In fact, this past week, in honor of King, all the teachers at the school designed activities “that reflect his commitment to peace and equality,” said Norma Bolinger, Montessori director. “The way we approach heroes, is we choose real-life heroes.”

Door poster at All Saints Cathedral School. (Photo by Hugh Arnold)At All Saints Cathedral School, a large poster adorned the classroom door for Spanish classes, featuring a collage of photos of King and blazoned with messages of “Paz” and “Justicia,” “Amor” and “No Violencia.” Vocabulary lessons last week featured words for “hope” “liberty” and “equality,” said Hugh Arnold, assistant head of school.

Third graders read a story entitled “Happy Birthday, Dr. King” and listened to the “I had a Dream” speech, then wrote their responses to it, Arnold said. Second graders watched a video about King’s life and worked on assignments making connections between him and other Civil Rights Movement leaders and activists, such as Rosa Parks.

Arnold said he discussed the lessons with some of the younger students.

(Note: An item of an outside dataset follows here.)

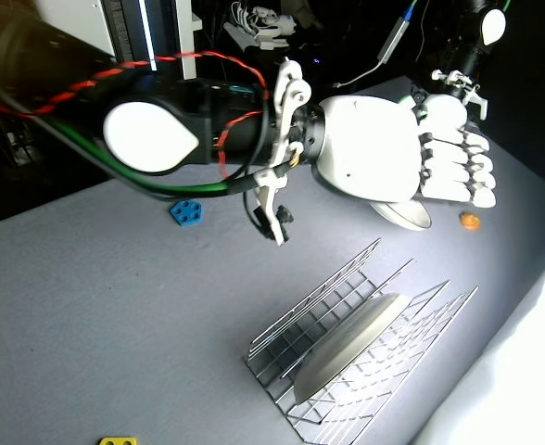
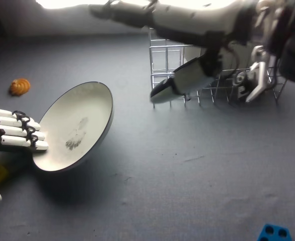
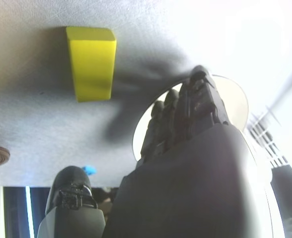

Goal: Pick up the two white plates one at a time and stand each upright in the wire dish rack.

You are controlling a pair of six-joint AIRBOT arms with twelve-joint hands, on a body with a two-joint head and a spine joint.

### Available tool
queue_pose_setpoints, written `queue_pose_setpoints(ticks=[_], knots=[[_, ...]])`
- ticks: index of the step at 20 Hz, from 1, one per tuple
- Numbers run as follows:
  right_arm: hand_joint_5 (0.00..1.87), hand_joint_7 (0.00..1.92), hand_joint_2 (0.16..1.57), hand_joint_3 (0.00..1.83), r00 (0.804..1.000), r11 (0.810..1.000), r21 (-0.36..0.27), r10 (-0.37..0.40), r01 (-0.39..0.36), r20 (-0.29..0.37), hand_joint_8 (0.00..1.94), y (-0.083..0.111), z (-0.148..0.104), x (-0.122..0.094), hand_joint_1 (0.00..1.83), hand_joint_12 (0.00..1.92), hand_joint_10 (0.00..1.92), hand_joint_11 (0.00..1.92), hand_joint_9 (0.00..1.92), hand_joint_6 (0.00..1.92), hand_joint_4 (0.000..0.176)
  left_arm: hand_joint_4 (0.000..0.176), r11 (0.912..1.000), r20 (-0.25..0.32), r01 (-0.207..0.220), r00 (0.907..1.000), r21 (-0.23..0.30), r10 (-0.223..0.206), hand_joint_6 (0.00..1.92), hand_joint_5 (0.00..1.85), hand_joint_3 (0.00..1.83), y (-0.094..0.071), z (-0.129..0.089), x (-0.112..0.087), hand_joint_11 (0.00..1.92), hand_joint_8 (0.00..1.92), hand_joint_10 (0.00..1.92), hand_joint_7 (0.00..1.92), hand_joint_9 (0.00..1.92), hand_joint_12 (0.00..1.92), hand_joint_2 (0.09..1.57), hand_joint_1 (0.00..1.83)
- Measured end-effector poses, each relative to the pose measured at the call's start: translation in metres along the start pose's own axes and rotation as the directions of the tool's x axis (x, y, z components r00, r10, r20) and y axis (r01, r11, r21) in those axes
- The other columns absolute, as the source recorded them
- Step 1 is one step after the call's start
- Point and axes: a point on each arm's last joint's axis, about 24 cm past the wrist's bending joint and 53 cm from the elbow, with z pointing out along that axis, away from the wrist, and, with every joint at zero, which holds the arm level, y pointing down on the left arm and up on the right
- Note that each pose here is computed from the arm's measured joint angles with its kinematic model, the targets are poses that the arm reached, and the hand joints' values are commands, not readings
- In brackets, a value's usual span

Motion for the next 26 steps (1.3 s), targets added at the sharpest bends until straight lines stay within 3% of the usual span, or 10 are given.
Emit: queue_pose_setpoints(ticks=[3, 6, 8, 15, 21, 24, 26], knots=[[0.0, 0.0, 0.88, 0.0, 0.993, 0.994, -0.008, -0.105, 0.105, -0.051, 0.0, 0.003, 0.011, 0.028, 1.14, 0.0, 0.0, 0.01, 0.0, 0.0, 0.0, 0.0, 1.0, 0.0, 0.001, 1.0, 0.001, -0.001, 0.0, 0.0, 0.0, 0.0, 0.0, 0.0, 0.0, 0.0, 0.0, 0.0, 0.0, 0.0, 1.08, 0.0], [0.0, 0.0, 0.9, 0.0, 0.968, 0.973, -0.027, -0.231, 0.23, -0.097, 0.0, 0.005, 0.019, 0.056, 1.21, 0.0, 0.0, 0.01, 0.0, 0.0, 0.0, 0.0, 1.0, -0.002, 0.003, 1.0, 0.0, -0.003, 0.0, 0.0, 0.0, 0.0, 0.0, 0.001, 0.0, 0.0, 0.0, 0.0, 0.0, 0.0, 1.08, 0.0], [0.0, 0.0, 0.92, 0.01, 0.957, 0.963, -0.041, -0.268, 0.265, -0.109, 0.0, 0.007, 0.025, 0.067, 1.23, 0.0, 0.0, 0.0, 0.0, 0.0, 0.0, 0.0, 1.0, -0.002, 0.004, 1.0, 0.0, -0.004, 0.0, 0.0, 0.0, 0.0, 0.0, 0.001, 0.0, 0.0, 0.0, 0.0, 0.0, 0.0, 1.08, 0.0], [0.0, 0.0, 0.97, 0.02, 0.947, 0.957, -0.043, -0.292, 0.288, -0.137, 0.0, -0.008, 0.047, 0.092, 1.26, 0.0, 0.0, 0.0, 0.0, 0.0, 0.0, 0.0, 1.0, -0.018, -0.001, 0.9998, 0.009, 0.001, 0.0, 0.0, 0.0, -0.002, 0.0, 0.006, 0.0, 0.0, 0.0, 0.0, 0.0, 0.0, 1.07, 0.0], [0.0, 0.0, 1.02, 0.02, 0.936, 0.948, -0.079, -0.317, 0.309, -0.152, 0.0, -0.005, 0.068, 0.117, 1.34, 0.0, 0.0, 0.0, 0.0, 0.0, 0.0, 0.0, 1.0, -0.017, 0.0, 0.9999, 0.01, 0.0, 0.0, 0.0, 0.0, -0.002, 0.001, 0.006, 0.0, 0.0, 0.0, 0.0, 0.0, 0.0, 1.08, 0.0], [0.0, 0.0, 1.02, 0.01, 0.927, 0.949, -0.058, -0.315, 0.31, -0.201, 0.0, -0.022, 0.072, 0.142, 1.31, 0.0, 0.0, 0.0, 0.0, 0.0, 0.0, 0.0, 1.0, -0.017, 0.0, 0.9999, 0.01, 0.0, 0.0, 0.0, 0.0, -0.002, 0.001, 0.006, 0.0, 0.0, 0.0, 0.0, 0.0, 0.0, 1.07, 0.0], [0.0, 0.0, 1.01, 0.01, 0.927, 0.95, -0.056, -0.313, 0.308, -0.208, 0.0, -0.024, 0.076, 0.148, 1.28, 0.01, 0.0, 0.02, 0.0, 0.0, 0.0, 0.0, 1.0, -0.017, 0.0, 0.9999, 0.01, 0.0, 0.0, 0.0, 0.0, -0.002, 0.001, 0.006, 0.0, 0.0, 0.0, 0.0, 0.0, 0.0, 1.08, 0.0]])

One boy, looking around at the diverse faces in the room, explained to Arnold that the Civil Rights Movement was important because “that’s why we’re all in the same classroom together.”

At Antilles School, faculty tried to bring the experience closer to youth who might otherwise think of it as ancient history. At an assembly Friday, Marva Bennett, middle and upper school principal, spoke to the upper school about her own memories of America in the 1960s, the fight for racial equality and the day that King was killed. Students also watched a video featuring Robert F. Kennedy’s speech in Indianapolis hours after the assassination, which he turned from a campaign rally into a tribute to King and a call for unity.

“The Civil Rights Movement was not that long ago,” said Shannon Harris, chief academic officer and director of development at Antilles. The video and the talk brought that home to students.

“The bullet didn’t end that dream,” Harris said, because the dream is shared by many people. The underlying message from King to today’s students is “You can be the change. You can be part of the change. There are causes beyond yourself.”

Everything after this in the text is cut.